Both Slaughter and Jones blame GOP leader for stymieing a vote on a new Authorization for Use of Military Force. “We’ve not had a policy debate [on it] since 2001,” before the U.S. attacked Afghanistan following the 9-11 attacks, Jones says. And Slaughter notes than an AUMF amendment which got bipartisan support in committee was removed from an Appropriations bill last year.
It’s not that committee members and their staff aren’t doing their work, members and experts say. It’s that the process is being taken over by leaders, a reversal from the days when the House and Senate tended to give some deference to committee chairs’ expertise and staff research.

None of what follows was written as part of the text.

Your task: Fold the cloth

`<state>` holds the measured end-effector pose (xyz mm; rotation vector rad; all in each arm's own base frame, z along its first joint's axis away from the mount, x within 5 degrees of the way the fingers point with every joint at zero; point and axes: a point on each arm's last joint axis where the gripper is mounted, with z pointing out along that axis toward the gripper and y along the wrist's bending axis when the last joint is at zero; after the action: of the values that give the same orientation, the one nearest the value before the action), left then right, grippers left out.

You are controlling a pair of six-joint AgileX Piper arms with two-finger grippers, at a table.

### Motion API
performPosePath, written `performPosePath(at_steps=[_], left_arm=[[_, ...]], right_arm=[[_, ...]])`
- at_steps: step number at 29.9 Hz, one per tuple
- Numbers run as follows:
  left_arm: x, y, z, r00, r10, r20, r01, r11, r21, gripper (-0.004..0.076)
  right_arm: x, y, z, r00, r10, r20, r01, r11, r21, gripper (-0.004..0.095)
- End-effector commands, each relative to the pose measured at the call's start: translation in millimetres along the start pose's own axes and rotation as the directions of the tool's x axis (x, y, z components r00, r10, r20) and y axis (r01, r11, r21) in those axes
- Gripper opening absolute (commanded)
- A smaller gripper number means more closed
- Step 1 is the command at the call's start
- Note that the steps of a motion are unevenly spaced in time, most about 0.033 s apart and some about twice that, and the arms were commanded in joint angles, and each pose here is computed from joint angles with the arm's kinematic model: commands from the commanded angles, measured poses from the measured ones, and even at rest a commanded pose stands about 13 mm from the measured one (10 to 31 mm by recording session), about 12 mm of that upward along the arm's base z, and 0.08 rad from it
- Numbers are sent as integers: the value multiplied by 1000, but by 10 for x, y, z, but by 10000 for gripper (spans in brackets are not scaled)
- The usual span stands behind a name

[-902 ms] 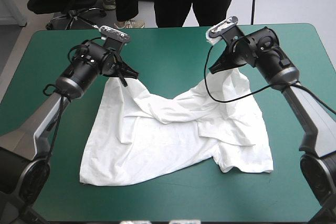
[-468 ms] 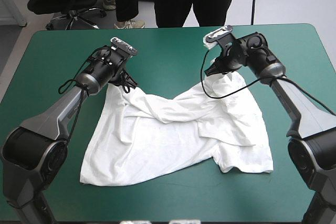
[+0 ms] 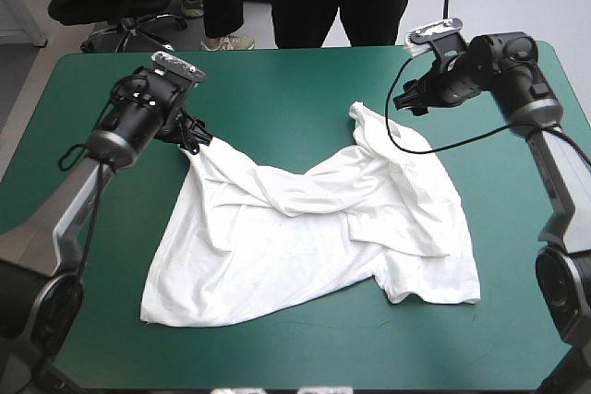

“Committees are being marginalized as policy is increasingly shaped and driven by party leaders,” says Tom Mann, a scholar with the Brookings Institution and an expert on Congress. That trend – along with the House GOP’s term limits of committee chairmanships – is one of the reasons there are six full committee chairmen retiring from the House this year and 38 Republicans total are not coming back next year, not including the three who left to join the administration). “It’s a lousy job and rank-and-file members, especially Republicans, have little to do but dial for [campaign] dollars and follow their leaders on votes,” Mann says.
The retirements include Rodney Frelinghuysen, R-N.J., whose chairmanship of the Appropriations Committee once would have made him one of the most powerful people on Capitol Hill. Appropriations subcommittee chairs, called “cardinals,” also have seen their once-tremendous power wane as the normal process for writing spending bills has been taking over by continuing resolutions.
“The cardinals have been demoted to priests,” quips Jones. His colleague, Rep. Thomas Rooney, R-Fla., agrees. “What’s the point of being a cardinal if you’re just going to do CRs?” he asks. The appropriations process “now seems like a bad joke,” Rooney adds. “You don’t run your house this way. You don’t budget for 2018 with 2017 numbers. And we’re doing that for the whole country and it’s just not right.”
As much as both parties complain about the decline in debate, they aren’t too optimistic things will change. “We’ve tried every way with the same result,” says Sen. Lindsey Graham, R-S.C. And then senators retreated to private, small groups to figure out how to keep the government running.